Across two days, senior policymakers and technical officers worked together to identify practical starting points for implementing recommendations agreed by more than 130 CFS members. These recommendations include approaches to better meet the nutrition and food security needs of women and girls and ways to address unpaid care and domestic work by recognising it, reducing its burden and ensuring it is more fairly shared.
During the opening session, Abebe Haile-Gabriel, FAO Assistant Director-General and Regional Representative for Africa, emphasised the scale of change required. “The simple truth is this: there is no pathway to efficient, inclusive, resilient and sustainable agrifood systems without gender equality and the empowerment of women and girls,” he said. “Empowering women is therefore not merely a social objective – it is also a powerful economic strategy and a prerequisite for Africa’s agrifood systems transformation agenda.”

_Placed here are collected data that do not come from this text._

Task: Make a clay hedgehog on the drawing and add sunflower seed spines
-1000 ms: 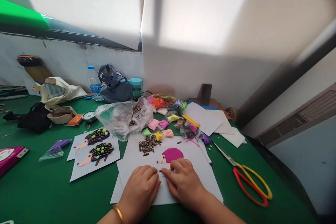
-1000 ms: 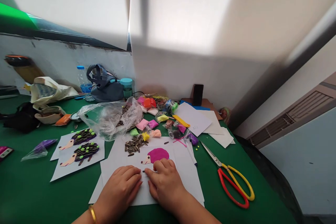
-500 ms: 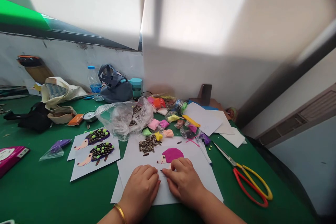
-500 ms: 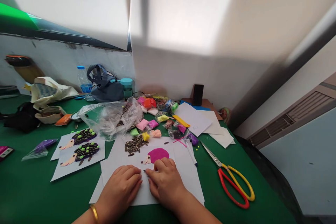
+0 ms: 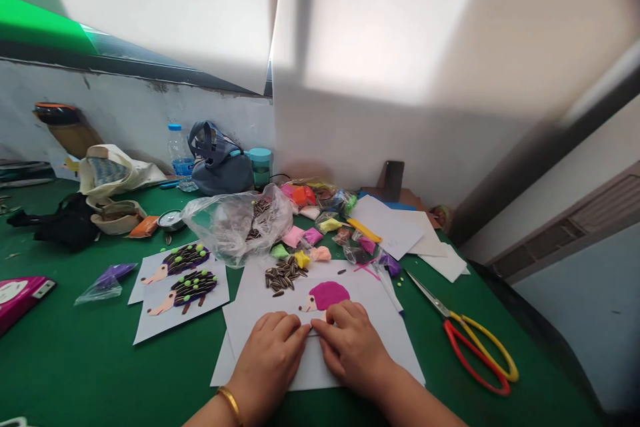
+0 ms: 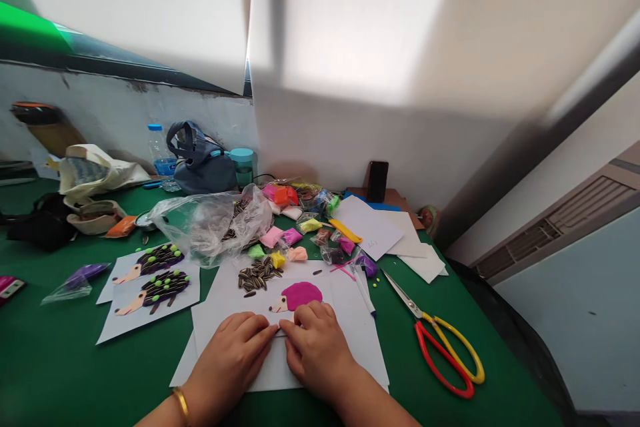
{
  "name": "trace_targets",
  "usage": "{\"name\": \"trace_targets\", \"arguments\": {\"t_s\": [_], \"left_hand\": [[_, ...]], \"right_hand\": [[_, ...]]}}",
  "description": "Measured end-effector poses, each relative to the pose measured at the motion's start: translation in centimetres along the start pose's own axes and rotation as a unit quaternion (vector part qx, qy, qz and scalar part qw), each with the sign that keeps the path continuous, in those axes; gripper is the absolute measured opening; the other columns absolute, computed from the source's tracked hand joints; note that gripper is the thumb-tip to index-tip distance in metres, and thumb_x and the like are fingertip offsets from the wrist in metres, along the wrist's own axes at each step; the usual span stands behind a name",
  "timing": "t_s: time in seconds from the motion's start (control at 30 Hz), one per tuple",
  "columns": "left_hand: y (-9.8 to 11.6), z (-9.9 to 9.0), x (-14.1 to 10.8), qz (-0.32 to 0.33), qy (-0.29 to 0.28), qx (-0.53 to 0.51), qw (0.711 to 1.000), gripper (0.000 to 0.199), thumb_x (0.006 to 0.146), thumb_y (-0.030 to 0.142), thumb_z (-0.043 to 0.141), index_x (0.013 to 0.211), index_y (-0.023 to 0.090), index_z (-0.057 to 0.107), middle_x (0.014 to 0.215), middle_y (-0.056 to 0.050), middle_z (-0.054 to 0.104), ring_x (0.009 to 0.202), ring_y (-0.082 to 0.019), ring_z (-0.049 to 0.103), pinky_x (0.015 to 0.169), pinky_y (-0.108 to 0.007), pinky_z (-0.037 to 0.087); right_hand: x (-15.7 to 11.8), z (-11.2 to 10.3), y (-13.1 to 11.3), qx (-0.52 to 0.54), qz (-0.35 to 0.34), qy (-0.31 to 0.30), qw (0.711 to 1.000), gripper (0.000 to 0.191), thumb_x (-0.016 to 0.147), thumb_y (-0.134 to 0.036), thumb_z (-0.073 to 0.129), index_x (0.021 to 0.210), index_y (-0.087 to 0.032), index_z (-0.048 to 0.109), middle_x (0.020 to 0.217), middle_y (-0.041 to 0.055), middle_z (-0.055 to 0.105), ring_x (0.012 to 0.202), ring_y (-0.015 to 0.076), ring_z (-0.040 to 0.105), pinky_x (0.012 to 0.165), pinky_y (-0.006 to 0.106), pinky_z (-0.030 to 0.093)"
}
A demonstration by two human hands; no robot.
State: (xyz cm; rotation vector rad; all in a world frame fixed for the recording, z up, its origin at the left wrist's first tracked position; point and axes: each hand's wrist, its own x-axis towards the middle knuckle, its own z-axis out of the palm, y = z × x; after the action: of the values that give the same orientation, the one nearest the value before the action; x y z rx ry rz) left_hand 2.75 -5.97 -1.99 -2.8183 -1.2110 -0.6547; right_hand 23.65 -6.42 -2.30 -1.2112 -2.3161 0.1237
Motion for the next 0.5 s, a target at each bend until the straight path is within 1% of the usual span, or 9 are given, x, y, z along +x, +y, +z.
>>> {"name": "trace_targets", "arguments": {"t_s": [0.17, 0.33, 0.4, 0.5], "left_hand": [[0.0, 0.1, 0.0, -0.006, -0.013, -0.003, 1.0, 0.024, 0.083, 0.013, 0.066, 0.105, 0.023, 0.065, 0.097, -0.005, 0.064, 0.088, -0.024, 0.057, 0.081, -0.042, 0.049], [0.0, 0.1, 0.0, -0.01, -0.015, -0.008, 1.0, 0.028, 0.081, 0.009, 0.065, 0.106, 0.023, 0.064, 0.098, -0.005, 0.064, 0.09, -0.024, 0.056, 0.084, -0.043, 0.047], [0.0, 0.0, 0.0, -0.012, -0.015, -0.009, 1.0, 0.028, 0.082, 0.009, 0.064, 0.106, 0.023, 0.064, 0.097, -0.005, 0.064, 0.089, -0.024, 0.056, 0.083, -0.042, 0.047], [0.0, 0.0, 0.0, -0.012, -0.018, -0.014, 1.0, 0.026, 0.084, 0.009, 0.061, 0.106, 0.023, 0.064, 0.097, -0.005, 0.064, 0.088, -0.023, 0.056, 0.082, -0.042, 0.046]], "right_hand": [[-0.1, 0.0, 0.2, 0.007, -0.002, 0.003, 1.0, 0.023, 0.085, -0.018, 0.057, 0.103, -0.026, 0.068, 0.088, 0.0042, 0.06, 0.084, 0.0212, 0.05, 0.077, 0.037, 0.036], [0.0, -0.1, 0.3, 0.009, 0.002, 0.0, 1.0, 0.025, 0.086, -0.017, 0.056, 0.107, -0.025, 0.068, 0.09, 0.0048, 0.061, 0.086, 0.0215, 0.051, 0.078, 0.037, 0.036], [0.2, -0.5, 1.1, 0.001, 0.013, 0.013, 1.0, 0.023, 0.089, -0.017, 0.055, 0.106, -0.024, 0.068, 0.09, 0.0049, 0.061, 0.085, 0.0208, 0.052, 0.078, 0.035, 0.036], [0.8, -2.0, 3.9, -0.062, 0.064, 0.023, 0.996, 0.017, 0.091, -0.019, 0.055, 0.095, -0.022, 0.07, 0.09, 0.0056, 0.062, 0.085, 0.0203, 0.052, 0.076, 0.034, 0.035]]}}
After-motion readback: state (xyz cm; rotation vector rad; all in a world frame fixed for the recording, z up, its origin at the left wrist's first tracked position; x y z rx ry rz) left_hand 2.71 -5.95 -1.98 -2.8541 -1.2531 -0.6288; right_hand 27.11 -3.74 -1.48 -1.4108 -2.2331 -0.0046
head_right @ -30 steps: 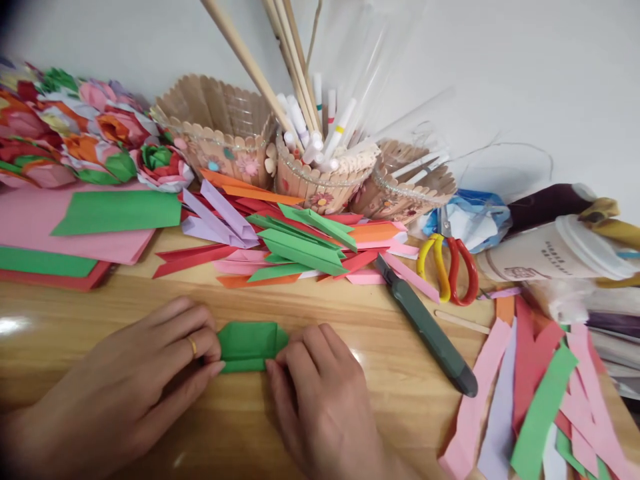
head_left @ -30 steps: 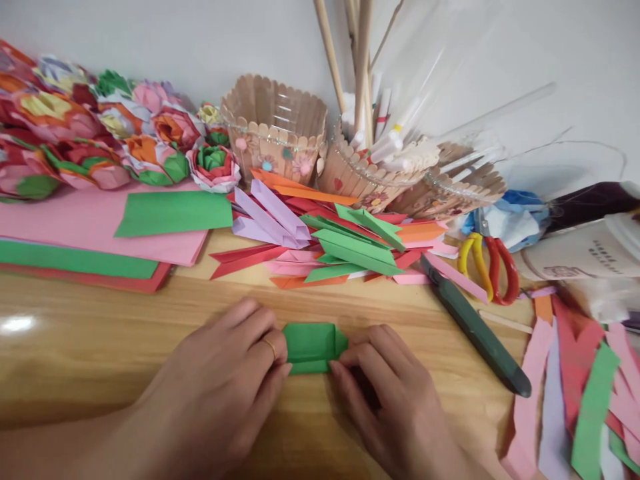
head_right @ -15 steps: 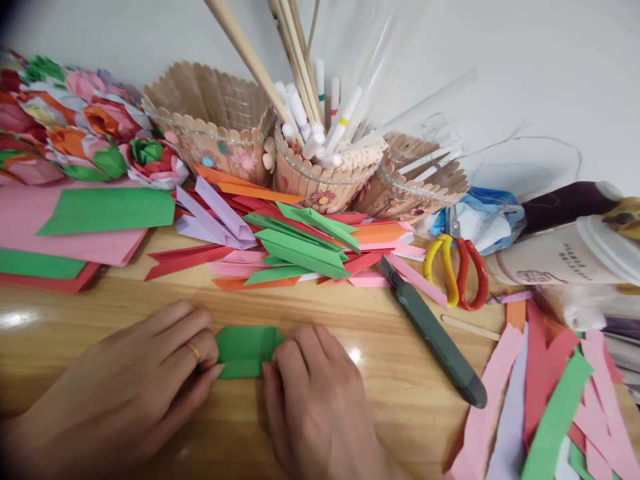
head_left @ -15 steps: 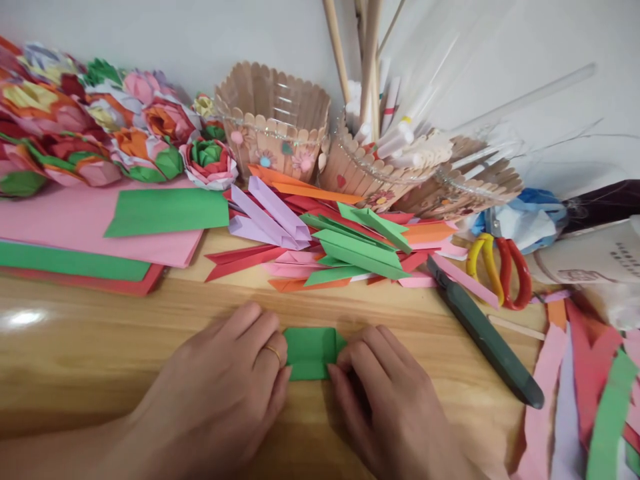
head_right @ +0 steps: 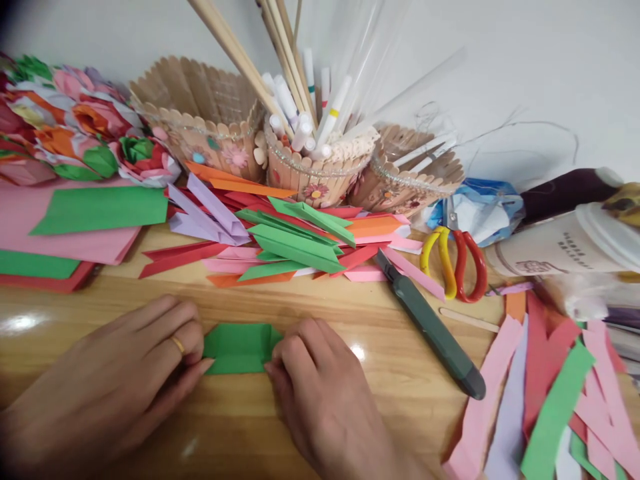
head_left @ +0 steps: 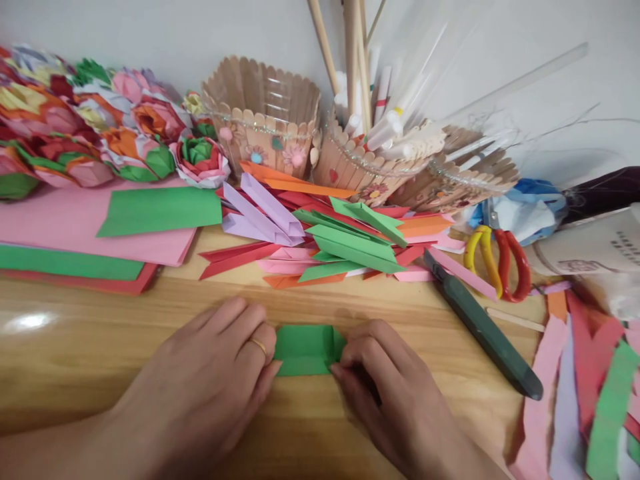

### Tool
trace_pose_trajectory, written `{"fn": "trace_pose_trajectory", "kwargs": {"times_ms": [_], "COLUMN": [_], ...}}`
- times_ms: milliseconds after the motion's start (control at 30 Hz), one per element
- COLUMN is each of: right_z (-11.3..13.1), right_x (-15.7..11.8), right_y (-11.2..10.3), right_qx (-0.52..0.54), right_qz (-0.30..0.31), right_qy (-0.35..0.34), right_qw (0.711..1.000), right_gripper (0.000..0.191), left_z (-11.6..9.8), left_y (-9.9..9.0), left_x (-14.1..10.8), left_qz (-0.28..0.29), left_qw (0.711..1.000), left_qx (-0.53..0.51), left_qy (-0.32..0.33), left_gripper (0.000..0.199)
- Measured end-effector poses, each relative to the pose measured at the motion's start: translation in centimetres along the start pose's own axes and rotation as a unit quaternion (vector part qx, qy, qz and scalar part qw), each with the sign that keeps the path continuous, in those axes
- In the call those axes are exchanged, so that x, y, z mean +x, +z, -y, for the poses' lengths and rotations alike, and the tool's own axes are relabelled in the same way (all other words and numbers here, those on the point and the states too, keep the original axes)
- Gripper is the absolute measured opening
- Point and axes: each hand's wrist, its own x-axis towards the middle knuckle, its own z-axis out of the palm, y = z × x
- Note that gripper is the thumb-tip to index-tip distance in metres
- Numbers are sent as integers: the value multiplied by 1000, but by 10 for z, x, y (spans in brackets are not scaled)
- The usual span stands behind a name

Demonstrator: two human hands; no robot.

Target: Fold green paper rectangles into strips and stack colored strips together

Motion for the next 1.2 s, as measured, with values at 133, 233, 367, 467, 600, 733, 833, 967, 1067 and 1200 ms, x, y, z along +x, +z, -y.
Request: {"fn": "trace_pose_trajectory", "kwargs": {"times_ms": [133, 233, 367, 467, 600, 733, 833, 967, 1067, 1200], "right_z": [-3, -5, -4, -3, -2, -4, -6, -8, -9, -4], "right_x": [-2, -4, -7, -9, -8, -7, -6, -6, -8, -11], "right_y": [-5, -9, -12, -15, -23, -31, -35, -40, -42, -38], "right_qx": [23, -15, -105, -129, -132, -125, -110, -94, -105, -100], "right_qz": [21, 32, 40, 44, 74, 94, 109, 134, 138, 120], "right_qy": [-4, -51, -142, -162, -156, -146, -144, -132, -125, -162], "right_qw": [1000, 998, 984, 977, 976, 977, 977, 978, 977, 974], "right_gripper": [16, 16, 24, 28, 34, 35, 36, 36, 36, 35], "left_z": [0, 0, 1, 1, 1, 3, 6, 9, 8, 9], "left_y": [0, 0, -1, -1, -4, -9, -13, -20, -28, -33], "left_x": [1, 1, -3, -8, -12, -18, -26, -31, -27, -20], "left_qz": [-13, -56, -58, -30, -17, -16, -8, 1, -12, -18], "left_qw": [1000, 997, 990, 988, 984, 982, 981, 982, 982, 979], "left_qx": [3, 2, 6, 7, 35, 56, 67, 76, 67, 100], "left_qy": [5, 54, 132, 153, 176, 177, 179, 176, 177, 179], "left_gripper": [43, 50, 49, 41, 23, 39, 46, 43, 45, 47]}}
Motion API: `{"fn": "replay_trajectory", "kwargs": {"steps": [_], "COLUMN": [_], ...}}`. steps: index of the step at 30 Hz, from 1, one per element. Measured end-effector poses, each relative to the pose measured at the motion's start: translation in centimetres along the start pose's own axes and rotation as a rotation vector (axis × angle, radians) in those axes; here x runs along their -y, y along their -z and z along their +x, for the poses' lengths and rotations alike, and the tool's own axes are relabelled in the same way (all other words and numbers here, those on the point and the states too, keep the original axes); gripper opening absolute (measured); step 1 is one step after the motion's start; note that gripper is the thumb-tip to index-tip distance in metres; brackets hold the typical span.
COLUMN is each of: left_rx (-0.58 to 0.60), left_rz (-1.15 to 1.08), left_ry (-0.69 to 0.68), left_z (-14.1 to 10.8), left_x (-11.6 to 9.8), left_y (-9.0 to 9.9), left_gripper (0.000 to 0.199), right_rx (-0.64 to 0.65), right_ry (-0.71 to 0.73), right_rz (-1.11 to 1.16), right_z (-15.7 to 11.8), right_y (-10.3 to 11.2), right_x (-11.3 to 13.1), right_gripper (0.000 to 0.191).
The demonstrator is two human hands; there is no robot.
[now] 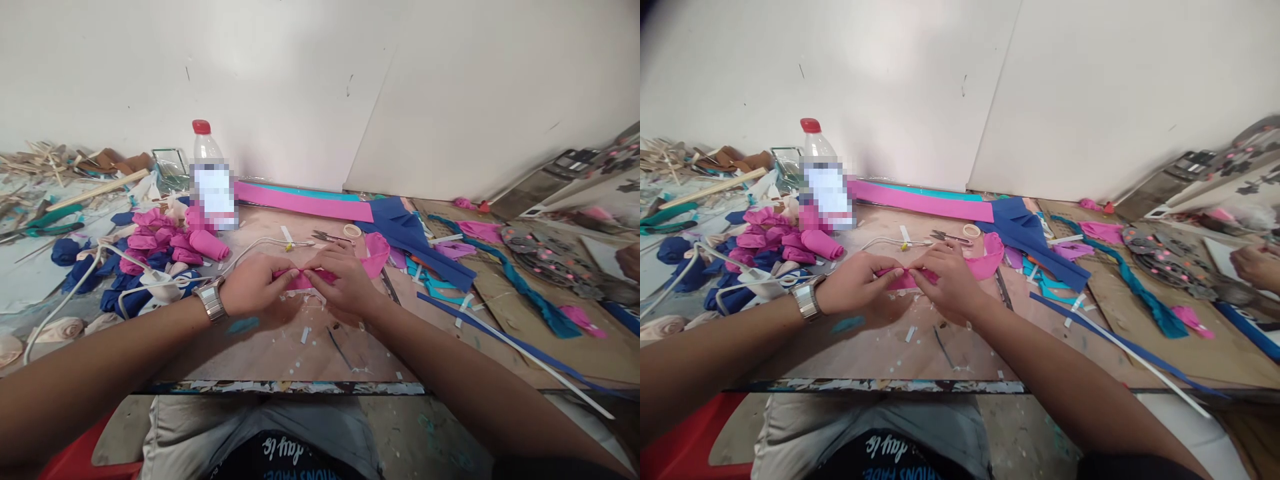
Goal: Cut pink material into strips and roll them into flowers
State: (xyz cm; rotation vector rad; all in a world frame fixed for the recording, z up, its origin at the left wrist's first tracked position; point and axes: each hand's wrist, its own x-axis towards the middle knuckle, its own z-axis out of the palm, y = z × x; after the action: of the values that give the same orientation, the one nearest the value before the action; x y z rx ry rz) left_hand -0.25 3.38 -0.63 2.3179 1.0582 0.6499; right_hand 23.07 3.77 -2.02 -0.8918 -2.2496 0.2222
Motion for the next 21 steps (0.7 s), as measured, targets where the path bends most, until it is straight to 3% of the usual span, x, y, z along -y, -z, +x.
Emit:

Participants then took part in detailed discussions to familiarise themselves with the guidelines’ principles and examine how they could be adapted to national contexts. There was clear consensus on the need to begin with awareness-raising efforts. Government ministries committed to reviewing agricultural and gender policies to identify areas where the guidelines could slot into existing frameworks. Civil society groups pointed to community radio as a useful channel for reaching local audiences, while private-sector representatives suggested evaluating company programmes to ensure alignment with the recommendations.
By the close of the workshop, delegates reported a stronger shared resolve to integrate the guidelines into both national policy structures and day-to-day implementation.
The Accra event marks the first in a planned series of regional initiatives under the Programme for the Dissemination and Uptake of the VG-GEWGE. The programme, supported by the Swiss Agency for Development and Cooperation (SDC), Global Affairs Canada and the German Federal Ministry of Food and Agriculture, forms part of FAO’s wider pledge to roll out the guidelines in at least 10 countries by 2026. This commitment was announced by FAO Director-General Qu Dong-Yu during the 2024 United Nations General Assembly as part of the Commit to Grow Equality initiative.
FAO says it will continue working with regional and local partners dedicated to promoting gender equality as a route to improving global food security. The message behind the initiative remains straightforward: when women are given the tools and opportunities to succeed, communities become more resilient, and rates of hunger and poverty fall.